LEKTIONEN IN DEMUT (3)
Mich umgeben gerade viele junge Menschen. Teilweise sind sie noch sehr jung, sie könnten Söhne und Töchter von mir sein. Anfangs war ich skeptisch – nein unsicher, in ihrer so verblüffend wärmenden Gegenwart. Grundsätzlich verängstlicht in Bezug auf meine Rolle. Diese findet sich jetzt langsam. Nach fast einem Semester.
Was mich so bass beeindruckt: Diese jungen Wesen sind durch die Bank liebenswert, und zwar extrem. Und jeder von ihnen ist mehr oder weniger auf einem tollen, spannenden und fast immer richtigen Weg.
Wenn ich dann – so, wie heute – in der warmen Sonne inmitten dieser Herde junger Wölfe und Täubchen verweilen darf, fühle ich mich gleichzeitig alt und jung, glücklich und traurig, zerrissen und geheilt.
Dieses unbändige Lust aufs Leben, das horizontlos vor ihnen ausgebreitet liegt – ein Supermarkt der Möglichkeiten.
Diese umwerfend-mitreissende Unbeschwertheit, die noch nicht an Morgen denkt.
Dieses ausgelassene Im-Moment-Sein, zu wissen: »Was zählt ist auffem Platz«. Und nichts anderes.
Diese Nähe und Verbundenheit ohne Konvention, die sich über flüchtig zugeworfene Blicke erzählt.
UND DIESES LACHEN!
Dann könnte ich weinen.
Weil es damals so anders war, bei mir.
Mir dies alles nicht zuteil wurde.
Dummerweise.
Weil ich es so wollte.
Damals.
Die jungen Menschen akzeptieren mich – so, wie ich eben bin, ich werde nicht als »Alter Mann« verlacht.
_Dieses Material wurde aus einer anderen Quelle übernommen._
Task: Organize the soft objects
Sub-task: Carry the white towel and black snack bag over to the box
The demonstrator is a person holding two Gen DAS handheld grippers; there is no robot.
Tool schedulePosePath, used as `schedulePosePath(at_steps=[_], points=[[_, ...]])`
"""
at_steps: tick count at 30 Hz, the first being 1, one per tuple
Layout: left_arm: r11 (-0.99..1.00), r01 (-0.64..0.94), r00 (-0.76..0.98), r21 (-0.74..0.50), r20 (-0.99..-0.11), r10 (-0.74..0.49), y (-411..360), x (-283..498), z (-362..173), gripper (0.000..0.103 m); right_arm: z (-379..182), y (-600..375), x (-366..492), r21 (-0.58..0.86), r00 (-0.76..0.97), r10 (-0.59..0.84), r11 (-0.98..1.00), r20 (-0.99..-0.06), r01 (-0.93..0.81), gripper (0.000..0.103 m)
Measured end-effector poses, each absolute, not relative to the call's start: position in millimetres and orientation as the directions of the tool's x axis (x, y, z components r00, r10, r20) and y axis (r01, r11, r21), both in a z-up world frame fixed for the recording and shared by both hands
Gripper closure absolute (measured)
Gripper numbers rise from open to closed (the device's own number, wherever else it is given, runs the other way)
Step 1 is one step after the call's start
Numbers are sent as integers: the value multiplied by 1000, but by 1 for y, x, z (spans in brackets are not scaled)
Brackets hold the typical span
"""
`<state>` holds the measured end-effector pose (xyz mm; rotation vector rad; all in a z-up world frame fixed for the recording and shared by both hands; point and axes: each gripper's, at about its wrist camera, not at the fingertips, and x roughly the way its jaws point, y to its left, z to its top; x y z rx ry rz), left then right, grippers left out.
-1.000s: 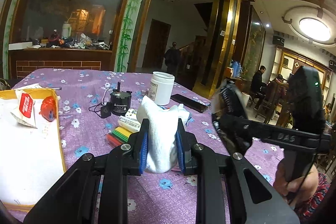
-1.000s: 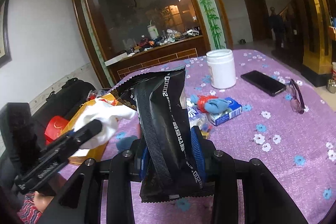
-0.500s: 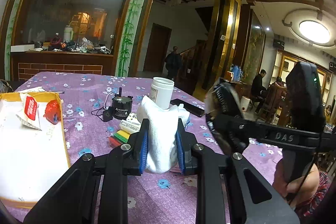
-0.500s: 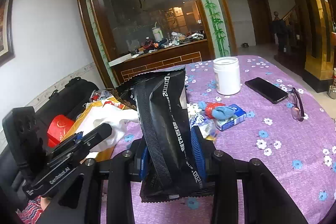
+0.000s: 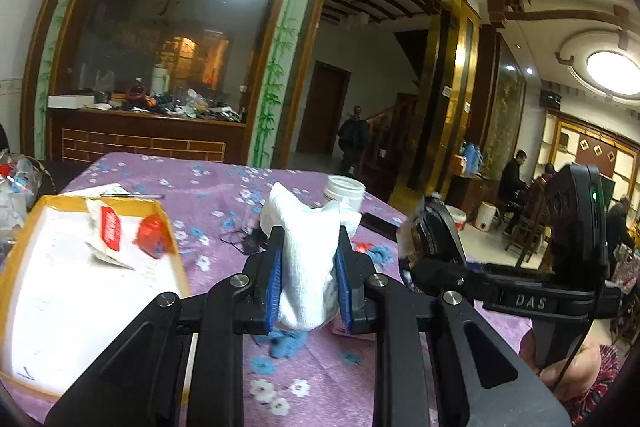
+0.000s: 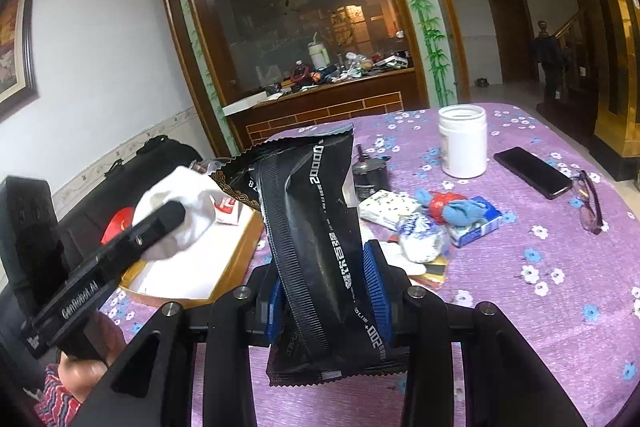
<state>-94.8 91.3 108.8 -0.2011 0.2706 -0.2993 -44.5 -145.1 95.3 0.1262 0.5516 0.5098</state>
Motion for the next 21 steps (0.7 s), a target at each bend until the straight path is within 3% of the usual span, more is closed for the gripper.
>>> schedulePosePath(at_steps=[21], points=[[944,154,951,-291,-215,-221,151,-94,107,83,100,-111,-46,252,680,548,834,-487,-491,66]])
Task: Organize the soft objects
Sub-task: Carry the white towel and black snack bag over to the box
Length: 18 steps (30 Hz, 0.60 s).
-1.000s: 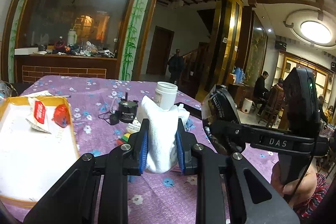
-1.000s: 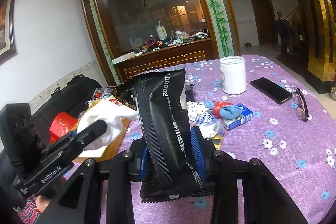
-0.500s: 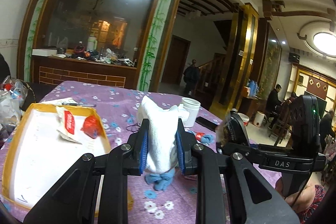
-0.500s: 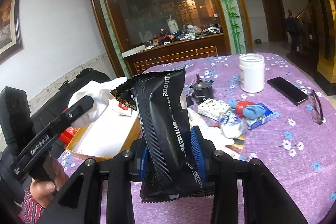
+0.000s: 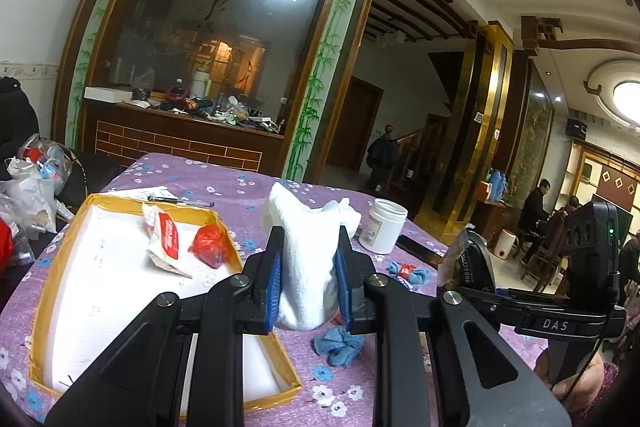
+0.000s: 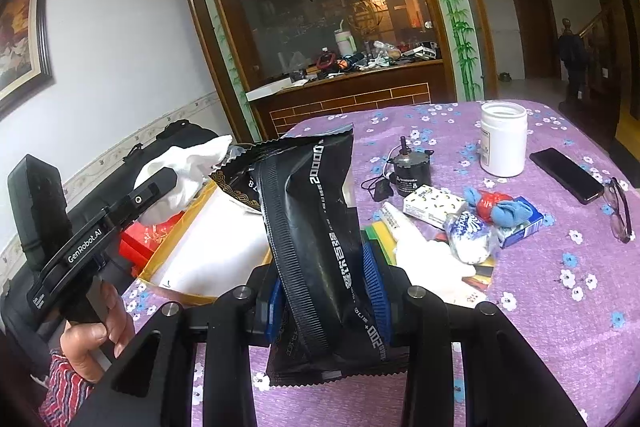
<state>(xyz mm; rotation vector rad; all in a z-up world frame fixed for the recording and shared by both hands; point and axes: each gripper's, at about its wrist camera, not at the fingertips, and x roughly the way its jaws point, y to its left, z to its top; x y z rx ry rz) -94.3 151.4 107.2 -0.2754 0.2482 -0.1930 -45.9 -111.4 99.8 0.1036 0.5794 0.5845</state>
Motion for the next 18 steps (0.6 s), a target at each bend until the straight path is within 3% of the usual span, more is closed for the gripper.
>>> schedulePosePath(at_steps=[18], points=[[946,109,957,-306,-225,-183,179,-94,103,83,104,-81,-45,241,643,577,808,-503,-537,66]])
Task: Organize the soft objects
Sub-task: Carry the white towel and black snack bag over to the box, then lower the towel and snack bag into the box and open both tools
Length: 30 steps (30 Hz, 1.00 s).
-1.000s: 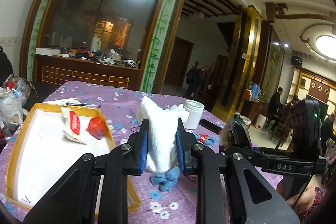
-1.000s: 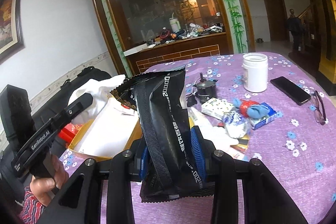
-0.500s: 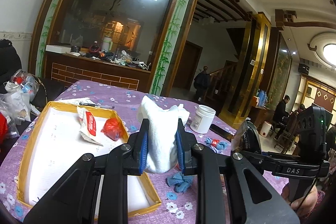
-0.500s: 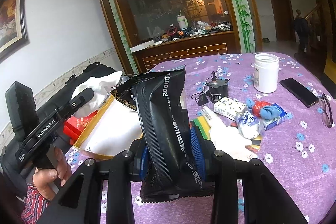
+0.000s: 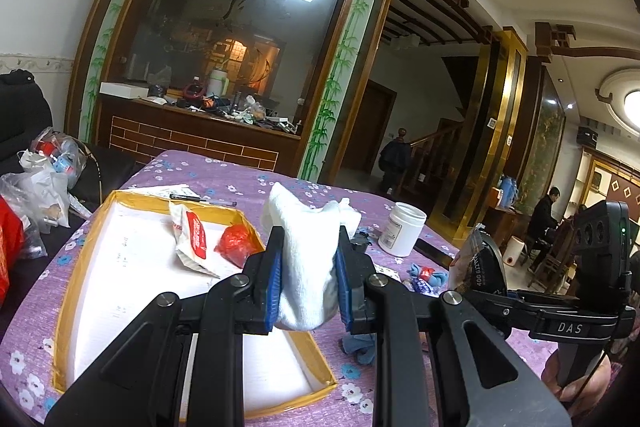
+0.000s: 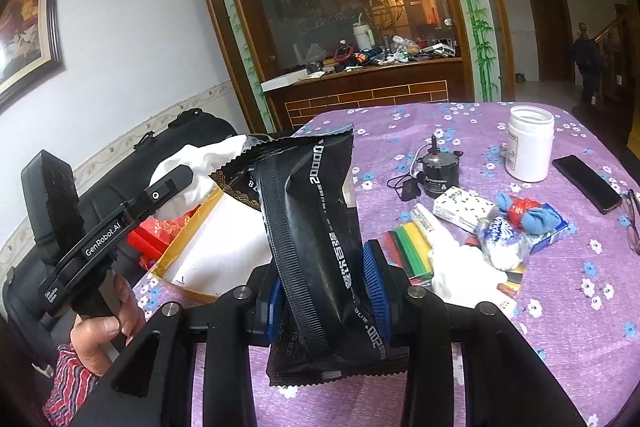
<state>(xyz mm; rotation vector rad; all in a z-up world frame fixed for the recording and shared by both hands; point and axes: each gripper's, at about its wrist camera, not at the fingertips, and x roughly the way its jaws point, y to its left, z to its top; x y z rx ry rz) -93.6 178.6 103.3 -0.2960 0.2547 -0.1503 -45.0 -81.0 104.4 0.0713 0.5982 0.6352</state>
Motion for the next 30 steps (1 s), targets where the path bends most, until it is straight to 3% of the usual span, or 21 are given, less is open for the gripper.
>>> schedulePosePath(at_steps=[16,30], points=[[952,69,932,-299,-322,-168,201,-63,98,83,105,-54,-3,347,543,643,758,-539,-553,66],[935,-176,822,-308,-569,-32,260,-1,88,83,97,39,35,334,423,644,726,-637,-601,66]])
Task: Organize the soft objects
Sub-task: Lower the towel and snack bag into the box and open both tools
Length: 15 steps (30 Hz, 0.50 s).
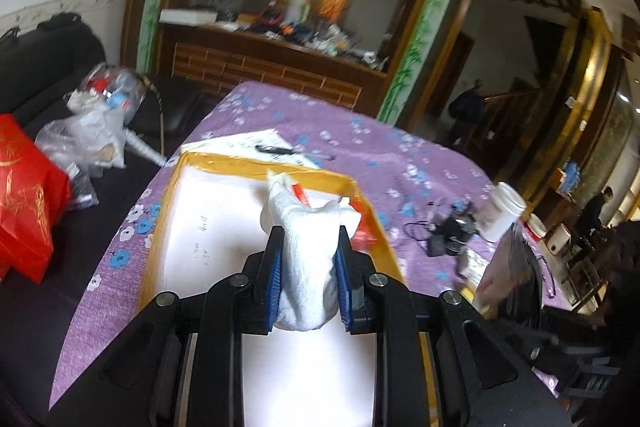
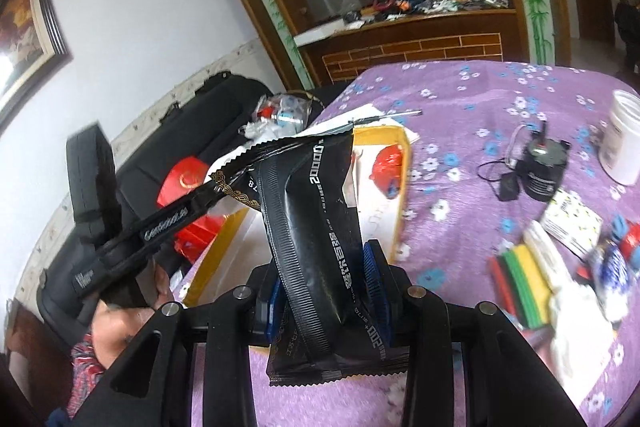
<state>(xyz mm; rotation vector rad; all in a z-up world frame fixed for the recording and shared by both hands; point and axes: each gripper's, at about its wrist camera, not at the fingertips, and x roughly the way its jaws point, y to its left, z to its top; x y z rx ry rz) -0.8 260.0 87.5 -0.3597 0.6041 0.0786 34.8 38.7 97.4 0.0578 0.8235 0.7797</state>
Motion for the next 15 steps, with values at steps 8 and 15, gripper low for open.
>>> schedulePosePath(at_steps=[8,15], points=[[911,-268,735,-315,-678,-18,282,47,57,83,68,82,71,334,363,582,763,-728,-553,66],[897,-295,715,-330,-699,-23,292,58,43,83,42,94,100,368,324,556,791,-765,-489,66]])
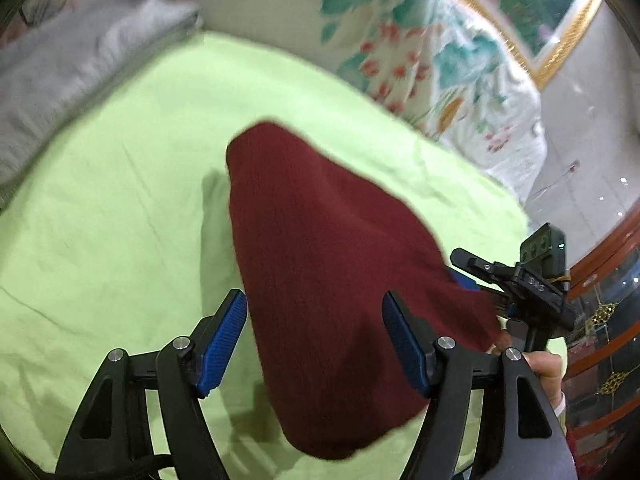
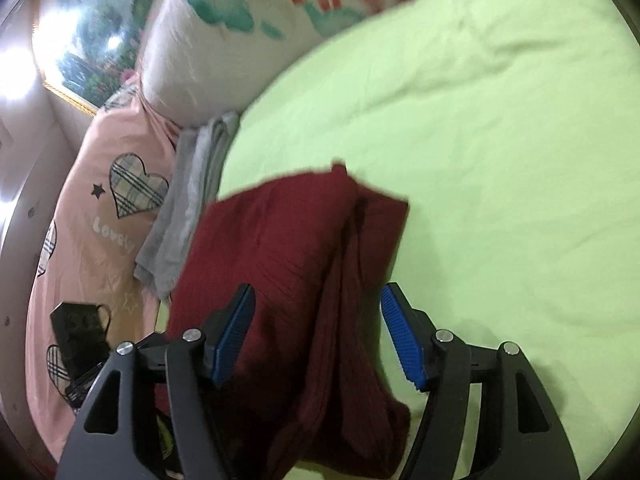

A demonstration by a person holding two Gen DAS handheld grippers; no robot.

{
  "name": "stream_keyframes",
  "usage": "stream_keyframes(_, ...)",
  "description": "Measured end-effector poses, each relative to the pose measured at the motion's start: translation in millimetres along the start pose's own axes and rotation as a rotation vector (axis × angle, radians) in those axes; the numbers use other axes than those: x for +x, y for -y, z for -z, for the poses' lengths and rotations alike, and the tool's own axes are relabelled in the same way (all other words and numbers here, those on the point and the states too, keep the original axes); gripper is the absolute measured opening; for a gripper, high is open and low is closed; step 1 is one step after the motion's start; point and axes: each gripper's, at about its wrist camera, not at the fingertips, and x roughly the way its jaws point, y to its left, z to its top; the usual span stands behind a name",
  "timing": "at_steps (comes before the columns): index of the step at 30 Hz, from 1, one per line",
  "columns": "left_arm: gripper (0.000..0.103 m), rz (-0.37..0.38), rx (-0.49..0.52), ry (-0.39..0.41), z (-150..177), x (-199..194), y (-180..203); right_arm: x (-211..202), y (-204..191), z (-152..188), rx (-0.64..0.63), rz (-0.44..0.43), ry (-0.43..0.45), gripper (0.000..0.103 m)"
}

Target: Fold large clothes

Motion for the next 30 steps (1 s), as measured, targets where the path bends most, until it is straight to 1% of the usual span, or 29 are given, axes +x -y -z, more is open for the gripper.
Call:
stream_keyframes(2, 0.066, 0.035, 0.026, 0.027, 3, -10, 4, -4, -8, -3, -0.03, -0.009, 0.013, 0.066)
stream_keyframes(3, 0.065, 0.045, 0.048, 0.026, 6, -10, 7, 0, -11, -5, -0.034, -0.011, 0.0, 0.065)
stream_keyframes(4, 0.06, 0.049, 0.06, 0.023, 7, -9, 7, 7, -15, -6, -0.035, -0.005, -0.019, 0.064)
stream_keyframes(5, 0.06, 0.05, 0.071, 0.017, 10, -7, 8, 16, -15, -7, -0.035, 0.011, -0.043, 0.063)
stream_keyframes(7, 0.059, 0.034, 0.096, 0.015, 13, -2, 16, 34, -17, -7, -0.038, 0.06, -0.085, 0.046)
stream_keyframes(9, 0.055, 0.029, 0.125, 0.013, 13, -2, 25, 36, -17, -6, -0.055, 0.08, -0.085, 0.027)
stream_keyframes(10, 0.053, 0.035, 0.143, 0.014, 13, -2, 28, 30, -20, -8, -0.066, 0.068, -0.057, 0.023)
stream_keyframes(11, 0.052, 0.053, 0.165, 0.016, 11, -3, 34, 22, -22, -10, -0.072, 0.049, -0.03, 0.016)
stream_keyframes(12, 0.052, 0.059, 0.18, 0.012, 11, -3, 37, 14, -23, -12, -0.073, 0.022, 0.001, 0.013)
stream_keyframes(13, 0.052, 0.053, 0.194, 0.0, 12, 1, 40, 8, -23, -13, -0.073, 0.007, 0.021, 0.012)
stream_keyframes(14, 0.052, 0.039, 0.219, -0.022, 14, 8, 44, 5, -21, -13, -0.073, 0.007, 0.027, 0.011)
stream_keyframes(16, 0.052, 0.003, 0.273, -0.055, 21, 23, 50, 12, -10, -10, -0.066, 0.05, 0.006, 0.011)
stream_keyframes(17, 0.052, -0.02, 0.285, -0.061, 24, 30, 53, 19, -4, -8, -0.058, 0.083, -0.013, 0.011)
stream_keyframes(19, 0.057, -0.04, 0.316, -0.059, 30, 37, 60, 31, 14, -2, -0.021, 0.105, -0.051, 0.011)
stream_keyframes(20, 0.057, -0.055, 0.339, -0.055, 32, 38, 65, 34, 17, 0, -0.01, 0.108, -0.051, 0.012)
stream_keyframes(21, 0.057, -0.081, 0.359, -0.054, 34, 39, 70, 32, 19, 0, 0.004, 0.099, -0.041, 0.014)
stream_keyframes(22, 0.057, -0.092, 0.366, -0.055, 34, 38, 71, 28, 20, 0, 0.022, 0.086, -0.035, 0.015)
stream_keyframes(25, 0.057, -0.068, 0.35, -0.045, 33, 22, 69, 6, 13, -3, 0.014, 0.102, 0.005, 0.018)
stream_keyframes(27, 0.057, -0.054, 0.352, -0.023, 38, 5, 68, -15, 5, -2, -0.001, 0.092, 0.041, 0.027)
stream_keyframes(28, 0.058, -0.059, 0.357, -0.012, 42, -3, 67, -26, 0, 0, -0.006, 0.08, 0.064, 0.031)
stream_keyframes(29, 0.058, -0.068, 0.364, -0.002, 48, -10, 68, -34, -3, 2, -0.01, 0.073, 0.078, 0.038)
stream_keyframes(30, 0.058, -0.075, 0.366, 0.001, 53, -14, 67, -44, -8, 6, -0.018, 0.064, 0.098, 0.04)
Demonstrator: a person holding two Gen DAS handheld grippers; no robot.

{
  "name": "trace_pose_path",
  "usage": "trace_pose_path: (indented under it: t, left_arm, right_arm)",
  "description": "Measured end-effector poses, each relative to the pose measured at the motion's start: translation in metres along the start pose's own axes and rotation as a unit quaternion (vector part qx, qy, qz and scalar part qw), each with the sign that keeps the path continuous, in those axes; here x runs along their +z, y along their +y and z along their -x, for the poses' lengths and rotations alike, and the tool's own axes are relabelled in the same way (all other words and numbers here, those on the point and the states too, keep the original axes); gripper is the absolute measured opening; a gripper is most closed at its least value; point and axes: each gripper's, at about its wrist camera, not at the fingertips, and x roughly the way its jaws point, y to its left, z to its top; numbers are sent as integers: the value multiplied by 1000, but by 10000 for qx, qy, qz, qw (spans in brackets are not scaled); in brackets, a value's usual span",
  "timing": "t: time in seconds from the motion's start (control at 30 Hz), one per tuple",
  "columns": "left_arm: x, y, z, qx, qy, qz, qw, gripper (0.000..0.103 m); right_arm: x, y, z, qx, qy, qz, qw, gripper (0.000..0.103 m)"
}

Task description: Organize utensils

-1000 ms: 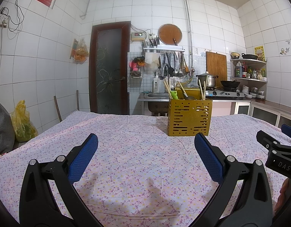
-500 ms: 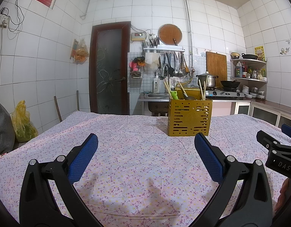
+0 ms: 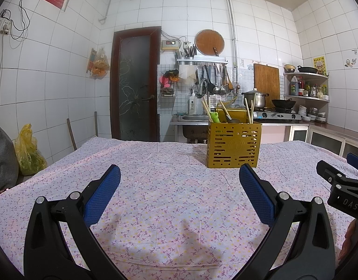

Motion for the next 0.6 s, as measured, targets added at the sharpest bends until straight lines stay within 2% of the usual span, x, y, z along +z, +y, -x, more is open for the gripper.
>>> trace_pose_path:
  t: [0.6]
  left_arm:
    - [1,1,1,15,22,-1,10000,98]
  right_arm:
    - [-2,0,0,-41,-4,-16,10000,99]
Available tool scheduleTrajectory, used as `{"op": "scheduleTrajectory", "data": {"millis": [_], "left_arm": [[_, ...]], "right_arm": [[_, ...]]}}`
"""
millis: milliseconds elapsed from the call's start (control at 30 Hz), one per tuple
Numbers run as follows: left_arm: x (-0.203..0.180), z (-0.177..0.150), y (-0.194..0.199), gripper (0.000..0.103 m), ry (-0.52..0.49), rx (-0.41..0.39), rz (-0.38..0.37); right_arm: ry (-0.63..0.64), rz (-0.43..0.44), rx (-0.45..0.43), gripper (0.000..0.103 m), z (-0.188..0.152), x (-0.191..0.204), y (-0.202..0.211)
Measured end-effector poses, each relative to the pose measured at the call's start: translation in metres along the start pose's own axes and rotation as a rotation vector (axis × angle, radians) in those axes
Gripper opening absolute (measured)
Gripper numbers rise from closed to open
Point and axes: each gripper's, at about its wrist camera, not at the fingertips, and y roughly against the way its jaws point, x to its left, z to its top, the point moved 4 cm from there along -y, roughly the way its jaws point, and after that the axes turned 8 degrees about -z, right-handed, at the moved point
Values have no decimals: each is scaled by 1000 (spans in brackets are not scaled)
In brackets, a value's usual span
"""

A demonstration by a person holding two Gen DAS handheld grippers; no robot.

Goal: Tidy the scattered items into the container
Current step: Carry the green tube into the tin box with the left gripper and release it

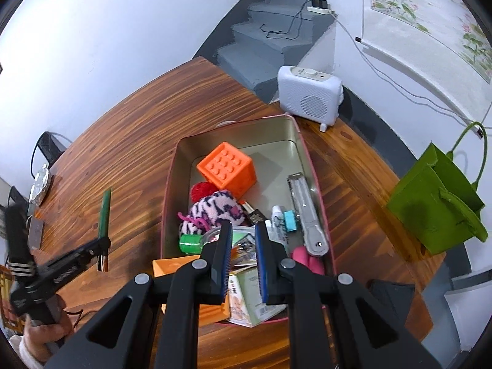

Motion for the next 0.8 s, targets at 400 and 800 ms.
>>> {"op": "scheduleTrajectory", "data": {"millis": [400, 800], "left_arm": [[-103, 29, -42, 21, -177, 48, -170], [-103, 26, -32, 75, -110, -2, -173]], "right_arm": [[-33, -27, 12, 48, -8, -25, 0], [13, -56, 37, 71, -11, -30, -5]]}}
Jedoch bin ich mir bewusst, dass ich nicht an ihrer Aura teilhaben kann – niemals, und nie gänzlich.
Ich bin der Zausel, ein willkommener Zaungast, das reicht und das ist gut – und ich darf von ihnen lernen:
Nicht zu trauern, über mich – nein, mich zu freuen, über das Leben, besonders aber für sie.